What species should we conserve?
As a charity which aims to conserve all wildlife in our area, we should do the right thing for all species, even if we are not sure of their scientific names. But it’s important to have a reliable system for naming wildlife or we cannot relate research to the best habitat for the species we are trying to conserve. There may be subtle differences between two snake species; one might be more tolerant of temperature extremes or water pollution, for instance. If so, best conservation practice for eastern grass snakes might be inappropriate for our western grass snakes.

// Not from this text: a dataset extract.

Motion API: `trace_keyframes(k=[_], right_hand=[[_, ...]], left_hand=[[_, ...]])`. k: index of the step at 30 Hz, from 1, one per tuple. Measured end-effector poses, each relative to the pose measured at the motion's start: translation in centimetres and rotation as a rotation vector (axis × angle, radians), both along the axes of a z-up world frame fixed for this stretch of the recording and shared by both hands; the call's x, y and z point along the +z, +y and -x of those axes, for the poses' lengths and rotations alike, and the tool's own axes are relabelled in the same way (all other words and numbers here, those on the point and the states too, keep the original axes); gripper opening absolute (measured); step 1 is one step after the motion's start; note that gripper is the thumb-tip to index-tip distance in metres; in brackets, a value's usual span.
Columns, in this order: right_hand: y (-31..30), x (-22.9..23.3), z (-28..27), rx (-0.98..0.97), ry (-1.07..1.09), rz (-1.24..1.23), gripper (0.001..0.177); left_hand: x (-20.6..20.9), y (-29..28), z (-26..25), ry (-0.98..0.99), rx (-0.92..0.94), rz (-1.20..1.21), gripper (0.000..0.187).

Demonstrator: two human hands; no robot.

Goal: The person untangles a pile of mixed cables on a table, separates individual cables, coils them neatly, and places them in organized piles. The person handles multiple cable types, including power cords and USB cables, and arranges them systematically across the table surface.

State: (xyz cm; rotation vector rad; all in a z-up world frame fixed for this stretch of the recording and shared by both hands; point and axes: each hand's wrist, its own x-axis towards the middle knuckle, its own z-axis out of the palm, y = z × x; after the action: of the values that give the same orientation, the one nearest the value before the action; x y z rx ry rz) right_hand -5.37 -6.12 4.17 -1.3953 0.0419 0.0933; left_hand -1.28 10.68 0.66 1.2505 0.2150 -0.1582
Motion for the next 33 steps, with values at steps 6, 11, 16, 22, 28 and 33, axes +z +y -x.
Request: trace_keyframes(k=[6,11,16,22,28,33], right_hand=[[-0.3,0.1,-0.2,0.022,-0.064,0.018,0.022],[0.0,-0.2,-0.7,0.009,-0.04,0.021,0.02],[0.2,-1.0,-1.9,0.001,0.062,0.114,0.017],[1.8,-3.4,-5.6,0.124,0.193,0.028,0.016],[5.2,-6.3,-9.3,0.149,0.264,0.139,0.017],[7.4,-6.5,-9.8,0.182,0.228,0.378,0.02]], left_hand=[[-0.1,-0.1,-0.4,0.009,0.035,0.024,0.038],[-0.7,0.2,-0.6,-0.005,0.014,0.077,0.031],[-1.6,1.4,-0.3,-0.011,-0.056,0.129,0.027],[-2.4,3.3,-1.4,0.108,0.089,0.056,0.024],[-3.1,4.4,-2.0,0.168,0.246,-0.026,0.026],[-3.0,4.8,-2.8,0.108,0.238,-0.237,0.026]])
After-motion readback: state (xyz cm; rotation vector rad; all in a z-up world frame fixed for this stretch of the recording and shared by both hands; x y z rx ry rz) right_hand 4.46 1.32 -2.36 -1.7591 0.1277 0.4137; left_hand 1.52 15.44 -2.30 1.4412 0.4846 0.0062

Throughout my career, I’ve been influenced by one of Britain’s greatest conservation scientists, the late Derek Ratcliffe. One of his tenets was that the surest way to conserve the full genetic variability of a species should be to maintain its population throughout their geographic range. If we adopt that stance, we have a good chance of also conserving species we don’t yet recognise. 

A consequence of this approach is that we care about species in our country and in our area regardless of how well they are doing in other parts of the world. We are excited when ospreys move into our area, even though they are probably the world’s most abundant and widespread large bird of prey; and it’s wonderful to see black-winged stilts breeding in Cambridgeshire this year, even though they are common around the Mediterranean. We appreciate our local stag beetles at Totternhoe in Bedfordshire, even though there are many more in the Thames valley.

New species hidden in well-known species
Sometimes, a new name will make us look a species anew. Everyone knows the stinging nettle, Urtica dioica, one of the first plant species to be given a scientific name by Carl Linnaeus himself in 1753. So, it was a surprise to hear in the 1990s of a new species, Urtica galeopsifolia, the so-called stingless or fen nettle. In extreme forms, it’s a distinctive plant, with no stinging hairs, longer narrower leaves, and a more furry stem. It usually grows in wetlands and wet woodland on less fertile soils. Subsequent research has shown that there are intermediate plants with a few stinging hairs, and it’s currently regarded as Urtica dioica subspecies galeopsifolia. But it’s an interesting genetic variant, and the fact that it has quite different ecology makes it significant to conservationists, as well as something to point out to visitors on fenland nature reserves.

Baffling beetles
The more we get to know wildlife, the more we realise there are plenty of ecological and genetic puzzles still to solve. One of Britain’s rarest and prettiest insects is the tansy beetle. Its stronghold is on river banks near York, where it feeds on its namesake plant. But there’s also a small population in the Great Fen, feeding on water mint and gypsywort, plants unrelated to tansy which look and smell very different. The beetles look the same, but are they actually a subspecies? Or even a separate species? We want to conserve them whichever turns out to be the case, but if the handful of individual beetles in the Great Fen are the entire British population of a separate species, perhaps we must try even harder to safeguard them.

Looking at how species change their distribution over time can also provide clues to their status. The amazing bombardier beetle, which defends itself by squirting a jet of toxic chemicals and super-heated steam from its rear when provoked, used to be widespread in southern England. Since the 1970s, almost all records are within a few miles of the coast, and almost all inland populations have disappeared. Does this imply that something about its ecology has enabled it to survive climate change and modern agricultural practice better near the coast? Or might it be, as some entomologists have suggested, that we had two species in Britain, a coastal one which has not changed its range, and an inland one which is almost extinct? We are taking no changes: the biggest inland population these days is probably on and around our nature reserve at Old Sulehay in Northants, and we are monitoring our bombardiers closely!